• **Directions**: Print out the data exactly, keeping every image out of it.

######

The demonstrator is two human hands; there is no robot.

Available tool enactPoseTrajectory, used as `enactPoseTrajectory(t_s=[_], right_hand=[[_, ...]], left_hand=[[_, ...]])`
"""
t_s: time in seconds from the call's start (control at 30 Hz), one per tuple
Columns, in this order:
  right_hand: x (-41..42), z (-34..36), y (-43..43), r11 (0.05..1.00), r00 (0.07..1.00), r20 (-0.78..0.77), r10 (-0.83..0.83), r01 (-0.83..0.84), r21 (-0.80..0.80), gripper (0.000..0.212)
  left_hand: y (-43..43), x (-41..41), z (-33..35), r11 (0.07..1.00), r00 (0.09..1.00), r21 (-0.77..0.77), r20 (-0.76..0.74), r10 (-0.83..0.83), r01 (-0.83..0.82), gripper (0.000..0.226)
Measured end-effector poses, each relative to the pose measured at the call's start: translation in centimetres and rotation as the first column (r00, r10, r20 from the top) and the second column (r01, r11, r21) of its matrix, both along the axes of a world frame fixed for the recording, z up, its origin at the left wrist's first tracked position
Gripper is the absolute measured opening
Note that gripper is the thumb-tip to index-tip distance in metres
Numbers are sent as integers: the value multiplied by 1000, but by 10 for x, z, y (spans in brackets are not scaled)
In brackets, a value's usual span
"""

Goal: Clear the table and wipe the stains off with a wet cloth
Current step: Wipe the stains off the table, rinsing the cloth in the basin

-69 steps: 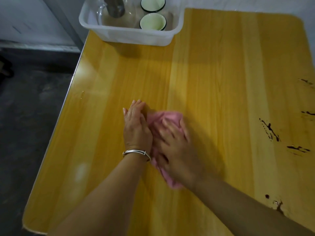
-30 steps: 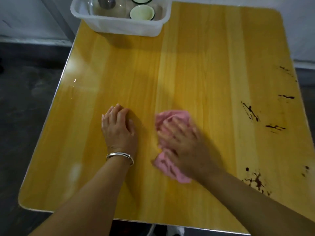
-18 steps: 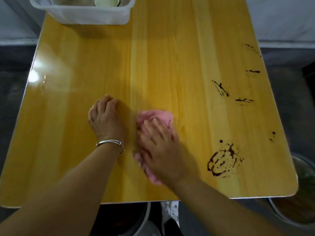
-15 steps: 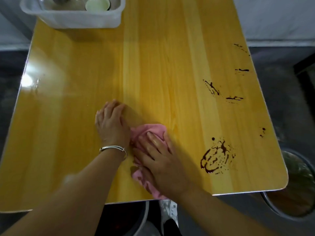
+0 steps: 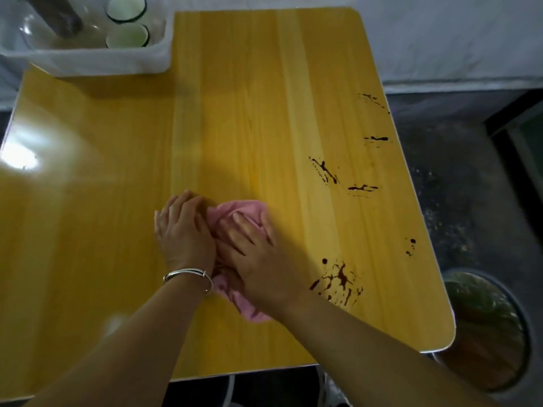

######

• **Exercise response**:
The demonstrator is two human hands; there is no robot.

Available tool enactPoseTrajectory, used as `enactPoseTrajectory(t_s=[_], right_hand=[[_, ...]], left_hand=[[_, ...]])`
"""
t_s: time in seconds from the call's start (control at 30 Hz), one per tuple
Columns, in this order:
  right_hand: x (-41..42), z (-34..36), y (-43..43), r11 (0.05..1.00), r00 (0.07..1.00), r20 (-0.78..0.77), r10 (-0.83..0.83), r01 (-0.83..0.84), r21 (-0.80..0.80), gripper (0.000..0.212)
  left_hand: y (-43..43), x (-41..41), z (-33..35), r11 (0.07..1.00), r00 (0.09..1.00), r21 (-0.77..0.77), r20 (-0.76..0.74), r10 (-0.83..0.83), r01 (-0.83..0.82), gripper (0.000..0.226)
Measured end-effector poses, each relative to the pose measured at the call's start: translation in centimetres and rotation as the first column (r00, r10, r20 from the top) and the second column (r01, r11, r21) of its matrix, both along the axes of a world frame fixed for the recording, z up, its origin at the left wrist's first tracked position
Gripper is the absolute measured opening
Note that gripper is the thumb-tip to index-tip distance in metres
Numbers are sent as integers: the value multiplied by 1000, but by 10 for x, z, y (spans in brackets are not scaled)
In brackets, a value's usual span
"""

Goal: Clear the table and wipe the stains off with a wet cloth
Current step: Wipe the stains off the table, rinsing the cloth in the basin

-69 steps: 
-30 steps: 
-18 steps: 
-15 steps: 
+0 steps: 

Nothing remains to be added to the exercise.